I understand your dilemma: your husband is an employee, a well-compensated employee, of the Board’s former president pro-tem. An arrangement that, though probably not strictly illegal, is most definitely unseemly. I understand the stakes: if you speak, Bobby will be dismissed within minutes. And you will learn about those phone calls just as my parents once did. Your patron will turn on you and he will do his utmost to break you. And it will happen out of the spotlight, back in the dark and dirty corridors of power. No one will protect you, and no one will even know the price you will pay.

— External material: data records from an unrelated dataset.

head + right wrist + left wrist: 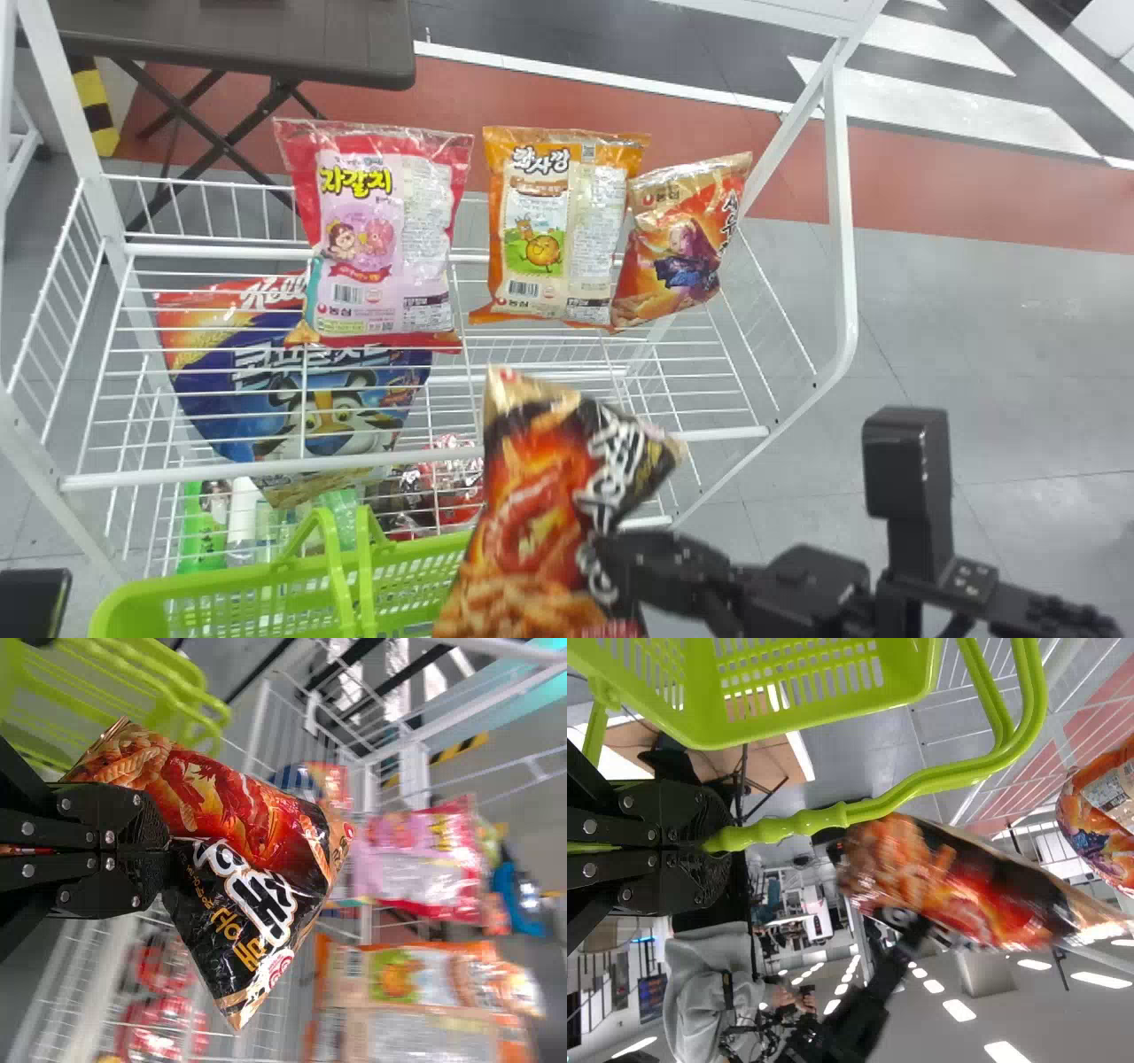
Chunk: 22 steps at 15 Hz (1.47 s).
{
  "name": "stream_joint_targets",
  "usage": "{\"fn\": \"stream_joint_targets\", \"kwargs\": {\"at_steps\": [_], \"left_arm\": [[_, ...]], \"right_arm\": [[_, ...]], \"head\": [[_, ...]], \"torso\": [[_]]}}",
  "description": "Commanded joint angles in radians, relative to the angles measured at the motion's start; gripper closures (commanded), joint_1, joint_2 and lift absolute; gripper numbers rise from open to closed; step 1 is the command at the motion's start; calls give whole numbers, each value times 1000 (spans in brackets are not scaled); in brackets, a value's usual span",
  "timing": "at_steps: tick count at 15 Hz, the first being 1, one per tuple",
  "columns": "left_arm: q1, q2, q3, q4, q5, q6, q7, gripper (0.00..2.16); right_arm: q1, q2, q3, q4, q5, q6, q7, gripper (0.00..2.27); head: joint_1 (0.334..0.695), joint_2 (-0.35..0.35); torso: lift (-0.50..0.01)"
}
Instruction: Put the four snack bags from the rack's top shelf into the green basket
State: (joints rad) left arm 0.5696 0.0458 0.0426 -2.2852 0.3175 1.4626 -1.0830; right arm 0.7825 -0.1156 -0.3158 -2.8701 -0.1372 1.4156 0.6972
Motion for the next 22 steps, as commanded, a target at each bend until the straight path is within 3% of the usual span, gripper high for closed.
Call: {"fn": "stream_joint_targets", "kwargs": {"at_steps": [1, 7, 8, 9, 10, 11, 14, 16, 20, 22], "left_arm": [[1, -1, -7, -3, 0, 0, 0, 2145], [3, -1, -36, -13, -3, 0, 8, 2145], [3, -1, -40, -13, -3, 0, 8, 2145], [3, -3, -40, -13, -3, 0, 8, 2145], [4, -1, -40, -13, -3, 0, 8, 2145], [4, -1, -38, -13, -3, 0, 6, 2145], [4, -1, -36, -11, -3, -3, 5, 2145], [4, -1, -36, -13, -3, -3, 2, 2145], [4, -1, -52, -10, -8, -3, 5, 2145], [1, 2, -61, -8, -12, -3, 8, 2145]], "right_arm": [[24, -13, 34, 46, 10, 32, -1, 2132], [0, -93, 374, 270, 171, -91, -48, 2125], [-22, -93, 409, 298, 185, -76, -50, 1959], [-34, -93, 419, 308, 191, -76, -50, 1295], [-35, -93, 422, 308, 199, -91, -50, 181], [-37, -96, 416, 304, 197, -94, -45, -2], [-37, -96, 359, 273, 180, -115, -12, 49], [-39, -76, 317, 275, 151, -269, -39, 46], [-226, 13, 350, 495, 130, -677, -188, 56], [-325, 16, 431, 644, 133, -913, -318, 66]], "head": [[695, -350], [695, -350], [695, -350], [695, -350], [695, -350], [695, -350], [695, -350], [695, -350], [695, -350], [695, -307]], "torso": [[0], [0], [0], [0], [0], [0], [0], [0], [0], [0]]}}
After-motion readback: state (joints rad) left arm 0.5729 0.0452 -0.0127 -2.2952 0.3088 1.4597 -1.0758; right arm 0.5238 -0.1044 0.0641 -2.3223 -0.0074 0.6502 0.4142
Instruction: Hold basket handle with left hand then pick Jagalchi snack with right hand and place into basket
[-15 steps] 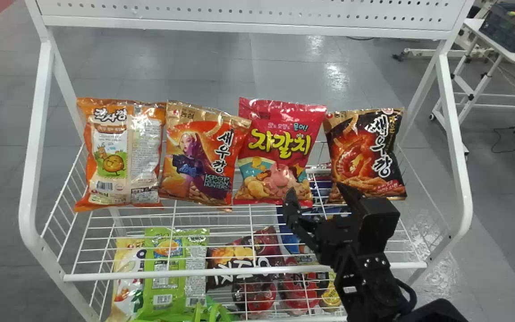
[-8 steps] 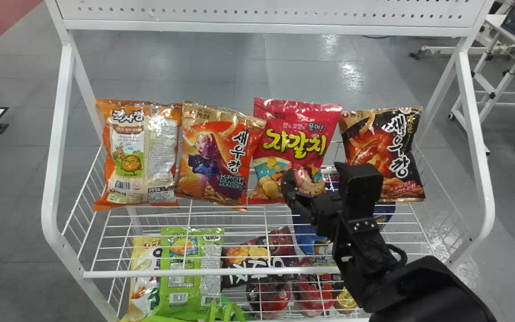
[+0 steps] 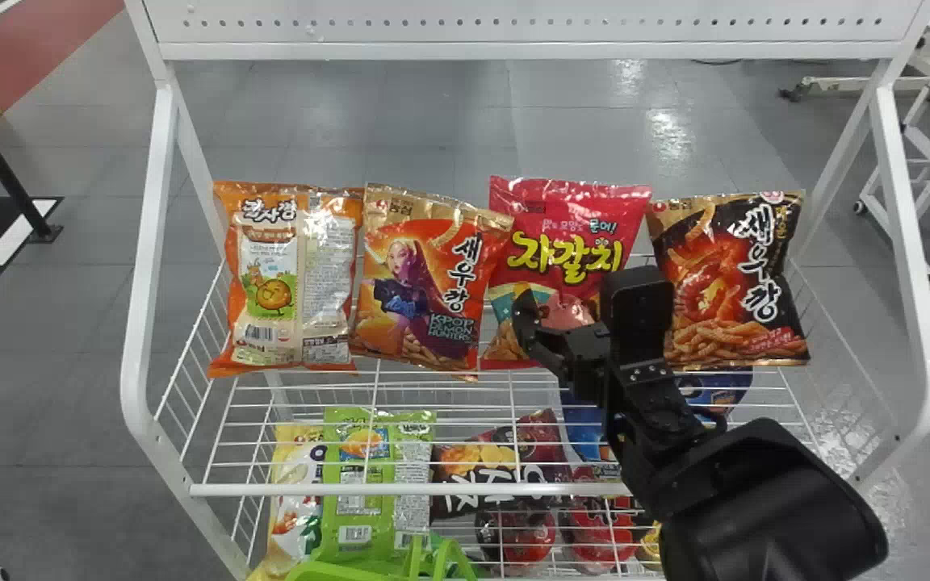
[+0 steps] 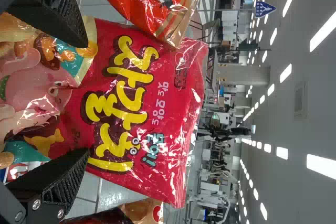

Even so, I am calling on you personally, Barbara Humphrey: speak against this injustice. Mackin cannot and Watts will not. Take on the mantle of Mother of Dragons, and fight with us to end this insanity. You know better and yet you are letting this happen. Every day that passes with your silence is another day of shame. You accepted your seat on the Board knowing that this issue would likely arise sooner rather than later; no one put you in this position except Barbara Humphrey. It is time you fulfilled your oath.
My father found some peace in his last years, but spent the decades before that as a bitter and angry man. I wish I could say he taught me many things, but this would not be true. He was quiet and withdrawn, drinking heavily at times. He paid the price of honor, and so did his family. But I look into the mirror every morning with a level gaze and I can say with utter surety that I have never, ever been ashamed of my father.
I pray that your own children will one day say the same of each of you.